The top snooker players in the world are convening in Cali, Columbia, to compete in the 2013 Snooker World Championships, which begin on July 26 and end five days later on July 30.
Winner of the gold medal in 2009, English snooker master Nigel Bond will attempt to repeat as champion, but he'll be up against some stiff competition.
All in all, 16 players will compete for the chance to win the gold medal at the 2013 World Games, and all of them are highly skilled snooker veterans.
For the uninitiated, snooker is a form of billiards that was invented by British soldiers stationed in India during the 19th century.
As noted in the rule book, players use a cue to strike the balls, of which there are 22 of them—one white (the cue ball), 15 red (worth one point) and six of various colors, worth from two to seven points.
Players compete head to head, with the winner being the person who manages to score more points than his/her competitor.
Here's a quick look at the entire field scheduled to compete in the 2013 Snooker World Championships, as noted by snooker.org, followed by a preview of three players with a chance to win the event.
Nigel Bond, Great Britain
As mentioned in the opening, Bond is the defending champion, having won the gold medal in the 2009 World Games in the city of Kaohsiung, Taiwan.
The former No. 5 player in the world, Bond has a history of competing well in big events, including his most recent victory at the 2012 World Seniors Championship.
Though there are plenty of up-and-coming players in the field who have been more consistent of late, Bond's veteran savvy and experience will serve him well. Expect him to make a push for the semifinals, at least.
Dechawat Poomjaeng, Thailand
Known on the pro circuit as Mr Poombastic, Poomjaeng was a crowd favorite at the 2013 Betfair World Snooker Championship, though he didn't get past the second round in that tournament.
A relative newcomer in the professional snooker community, he burst onto the scene with a big win in the 2010 IBSF Snooker World Championship.

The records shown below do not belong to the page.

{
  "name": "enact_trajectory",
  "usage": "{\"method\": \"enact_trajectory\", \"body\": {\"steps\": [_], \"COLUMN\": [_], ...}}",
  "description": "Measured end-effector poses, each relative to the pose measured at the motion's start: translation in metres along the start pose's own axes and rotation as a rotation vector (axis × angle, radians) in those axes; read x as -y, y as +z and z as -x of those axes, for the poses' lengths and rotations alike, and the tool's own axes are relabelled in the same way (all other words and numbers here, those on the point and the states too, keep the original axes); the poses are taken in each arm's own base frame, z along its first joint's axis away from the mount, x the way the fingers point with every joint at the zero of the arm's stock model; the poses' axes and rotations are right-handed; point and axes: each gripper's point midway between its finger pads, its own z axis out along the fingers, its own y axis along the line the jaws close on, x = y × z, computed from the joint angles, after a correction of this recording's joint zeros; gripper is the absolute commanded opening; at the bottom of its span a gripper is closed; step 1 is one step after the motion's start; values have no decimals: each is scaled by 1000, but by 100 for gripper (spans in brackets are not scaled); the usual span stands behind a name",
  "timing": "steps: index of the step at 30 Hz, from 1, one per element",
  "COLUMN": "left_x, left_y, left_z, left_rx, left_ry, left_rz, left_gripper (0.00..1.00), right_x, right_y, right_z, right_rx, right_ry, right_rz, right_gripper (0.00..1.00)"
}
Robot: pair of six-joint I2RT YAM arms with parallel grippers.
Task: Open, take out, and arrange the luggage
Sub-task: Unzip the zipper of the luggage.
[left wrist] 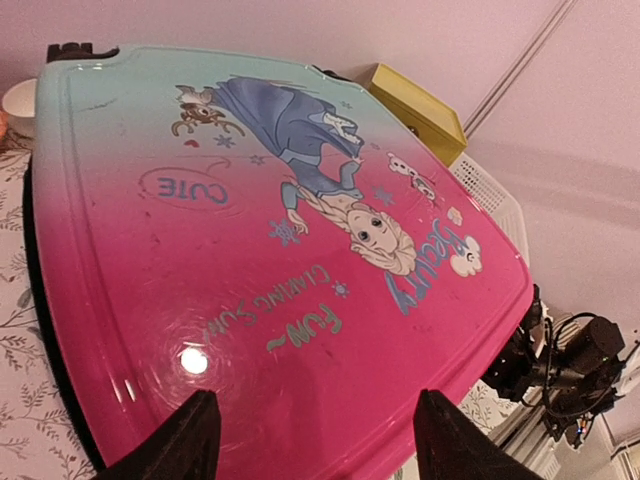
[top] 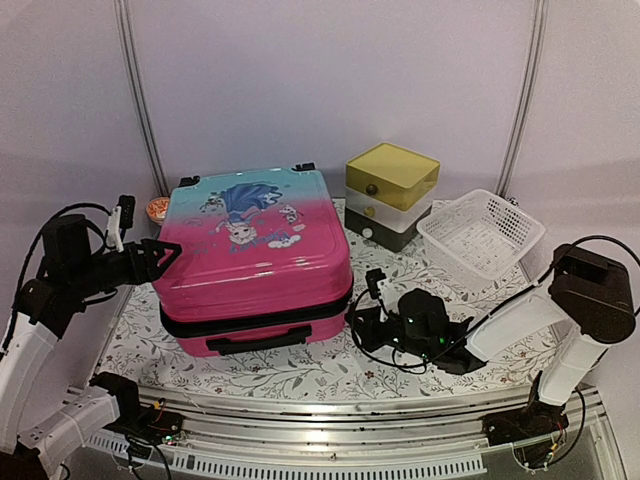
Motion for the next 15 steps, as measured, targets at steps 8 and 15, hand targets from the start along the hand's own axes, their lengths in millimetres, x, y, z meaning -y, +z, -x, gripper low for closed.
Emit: {"method": "enact_trajectory", "body": {"steps": [8,15], "left_x": [-15,-21], "left_y": [1,1], "left_z": [-2,-4], "left_rx": [-13,-19], "left_ry": [-18,-25], "left_rz": [85,115], "left_gripper": [68,68], "right_x": [32,45], "right_y": [1,12], "right_z": [11,24], "right_rx": [-24,-82], "right_ry": [-36,-130], "right_rz": [-91,-74], "right_gripper": [2,3]}}
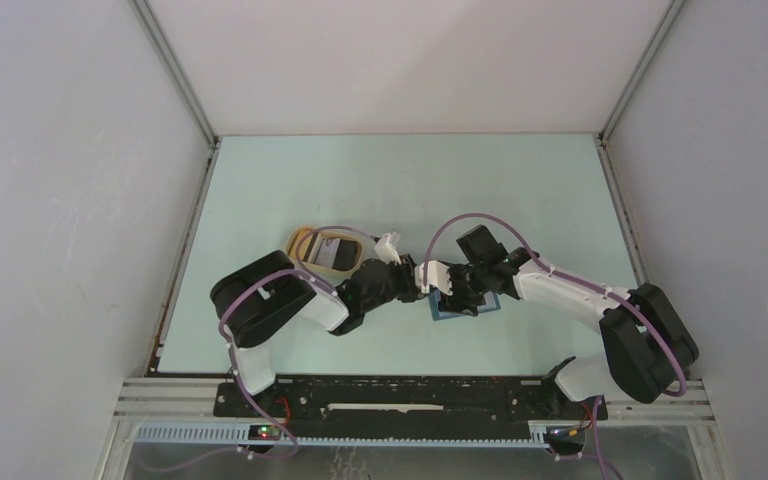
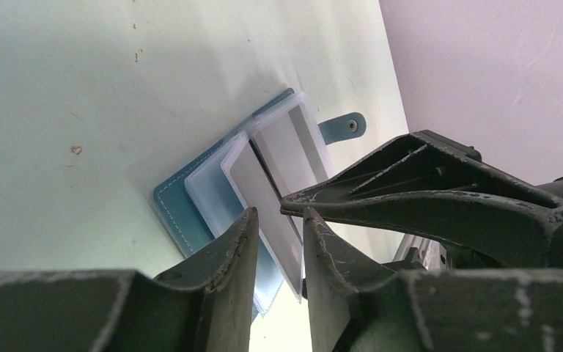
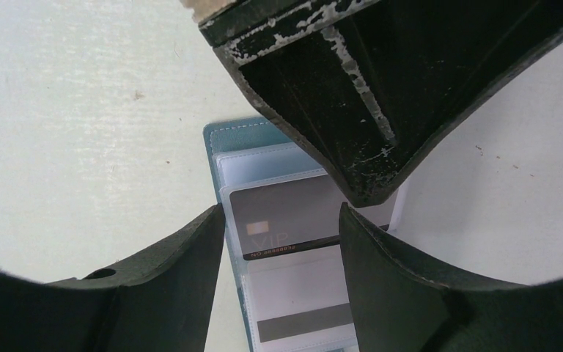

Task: Put the credit cards into the card holder
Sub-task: Turn over the card slot in the card holder.

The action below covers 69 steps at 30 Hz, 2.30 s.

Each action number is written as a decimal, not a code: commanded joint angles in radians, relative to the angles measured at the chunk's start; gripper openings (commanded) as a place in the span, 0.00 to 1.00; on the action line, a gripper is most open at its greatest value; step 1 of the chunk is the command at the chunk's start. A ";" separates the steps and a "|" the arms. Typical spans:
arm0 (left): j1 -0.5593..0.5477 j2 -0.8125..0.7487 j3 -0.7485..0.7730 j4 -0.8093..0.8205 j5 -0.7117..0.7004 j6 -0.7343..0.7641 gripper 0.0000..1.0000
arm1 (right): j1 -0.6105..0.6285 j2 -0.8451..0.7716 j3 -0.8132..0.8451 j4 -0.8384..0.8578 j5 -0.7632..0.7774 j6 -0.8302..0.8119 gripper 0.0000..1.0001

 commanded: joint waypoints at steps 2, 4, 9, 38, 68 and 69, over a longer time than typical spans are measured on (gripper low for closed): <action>0.005 0.017 0.050 0.011 0.011 -0.007 0.35 | -0.008 -0.031 0.004 0.004 -0.012 0.004 0.67; 0.002 0.024 0.056 0.006 0.012 -0.008 0.35 | -0.008 -0.031 0.005 0.005 -0.012 0.005 0.67; -0.004 0.034 0.066 -0.014 0.008 -0.009 0.35 | -0.009 -0.032 0.005 0.004 -0.013 0.004 0.67; -0.010 -0.049 0.011 -0.037 -0.039 0.023 0.39 | -0.007 -0.029 0.005 0.001 -0.020 0.004 0.68; -0.010 -0.050 -0.067 0.049 -0.058 0.041 0.39 | 0.044 0.031 0.004 0.059 0.085 0.046 0.72; -0.009 -0.047 -0.066 0.050 -0.058 0.039 0.39 | 0.038 0.024 0.004 0.059 0.081 0.047 0.71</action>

Since breaking into the game, Poomjaeng has worked his way up the ranks to become the 64th-ranked player in the world.
One of the most quirky players in the world, Poomjaeng isn't afraid to wear his emotions on his sleeve, as noted by Matthew Norman of The Telegraph:
Twice, when Walker invited him to the stage, he turned right instead of left, and strolled purposefully to the wrong table. When later, while frantically imploring the white not to roll into a pocket by waving his arms, he knocked over a bottle of water, a folk hero was born.
Incessantly fidgeting, smiling broadly, and gurning to a degree unseen in Sheffield since the vampirical glory days of Ray Reardon, if not since David Blunkett’s tenure as council leader, this sweet-natured japester endeared himself to the Crucible crowd as few before.
Even if he doesn't win, Poomjaeng is a player you must watch in order to fully appreciate, and he always makes an impression.
Pankaj Advani, India
From the land where snooker was born, Pankaj Advani is a formidable player who has won two gold medals in the Asian Games. He's also the first Indian to reach the quarterfinals in a world-ranking event, which he accomplished at the Welsh Open, as noted by BBC.com.
In addition to being an excellent player (No. 73 in the world), Advani is working hard to spread his love for the sport to others.
He spoke about his desire for snooker to be televised in India, as noted by BBC.com's Shamoon Hafez:
Snooker is becoming more popular and people are following the sport, but it is not on television. That will be the key now. It would make a huge difference and will improve the game in the country.
A deep run at the 2013 World Games would certainly help his cause. With continued success comes more opportunities to reach others, and Advani will work hard to give himself the best chance to accomplish his goals.